Fig. 1. H2AX deficiency results in growth retardation and genomic instability, but does not abrogate irradiation-induced cell-cycle checkpoints. (A) Growth kinetics of three independent H2AX^−/− (○) and wild-type (●) MEFs at passage 1.

(B) Percentage of cells with chromosome aberrations from two different H2AX wild-type (filled bars) and knockout (open bars) MEFs. (C). Aberrations found in wild-type (+/+) (left bars) and knockout (−/−) (right bars) activated T cells. (D) Irradiation-induced G₁ to S checkpoint. Exponentially growing passage 1 MEFs were untreated (C) or irradiated (IR) with 10 Gy of γ-irradiation, then grown for 24 hours in the presence of BrdU. The percentage of cycling (BrdU⁺) cells is indicated. (E) Irradiation-induced S-phase checkpoint.
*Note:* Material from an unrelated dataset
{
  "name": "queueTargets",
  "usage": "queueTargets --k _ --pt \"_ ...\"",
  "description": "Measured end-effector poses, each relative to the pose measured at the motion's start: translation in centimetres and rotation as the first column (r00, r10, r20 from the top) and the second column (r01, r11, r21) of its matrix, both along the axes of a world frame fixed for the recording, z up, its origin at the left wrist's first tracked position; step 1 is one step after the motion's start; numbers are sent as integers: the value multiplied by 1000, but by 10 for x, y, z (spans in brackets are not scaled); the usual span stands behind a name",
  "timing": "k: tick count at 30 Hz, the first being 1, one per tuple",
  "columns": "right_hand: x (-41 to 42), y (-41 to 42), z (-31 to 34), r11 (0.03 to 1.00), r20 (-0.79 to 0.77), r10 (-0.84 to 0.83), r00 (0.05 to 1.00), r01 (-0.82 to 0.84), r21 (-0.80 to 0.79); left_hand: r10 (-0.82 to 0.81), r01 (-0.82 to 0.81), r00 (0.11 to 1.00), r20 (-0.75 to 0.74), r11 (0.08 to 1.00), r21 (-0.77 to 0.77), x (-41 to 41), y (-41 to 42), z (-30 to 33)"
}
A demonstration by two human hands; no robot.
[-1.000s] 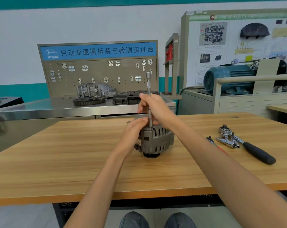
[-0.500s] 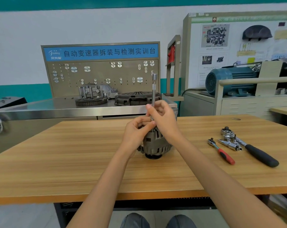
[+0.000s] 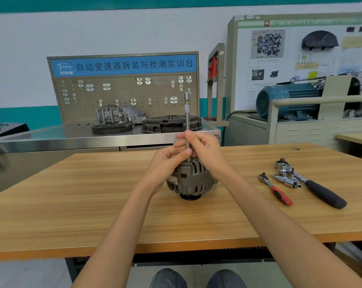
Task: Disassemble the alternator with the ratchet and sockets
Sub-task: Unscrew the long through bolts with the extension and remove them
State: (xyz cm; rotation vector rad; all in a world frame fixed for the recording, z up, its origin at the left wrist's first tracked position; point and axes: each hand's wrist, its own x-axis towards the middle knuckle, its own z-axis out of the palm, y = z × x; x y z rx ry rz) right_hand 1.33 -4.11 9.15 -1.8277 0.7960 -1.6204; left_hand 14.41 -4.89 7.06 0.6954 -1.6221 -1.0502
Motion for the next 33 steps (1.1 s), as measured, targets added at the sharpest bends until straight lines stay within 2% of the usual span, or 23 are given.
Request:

The [³H]thymidine incorporation in unirradiated cultures was set to 100%. (F) Irradiation-induced G₂-M checkpoint. Cells were either untreated or irradiated with 10 Gy, then incubated for 1 hour at 37°, and cells in mitosis were identified by costaining with PI and antibody to phospho-histone H3 (P-H3). The percentage of cells in mitosis is indicated.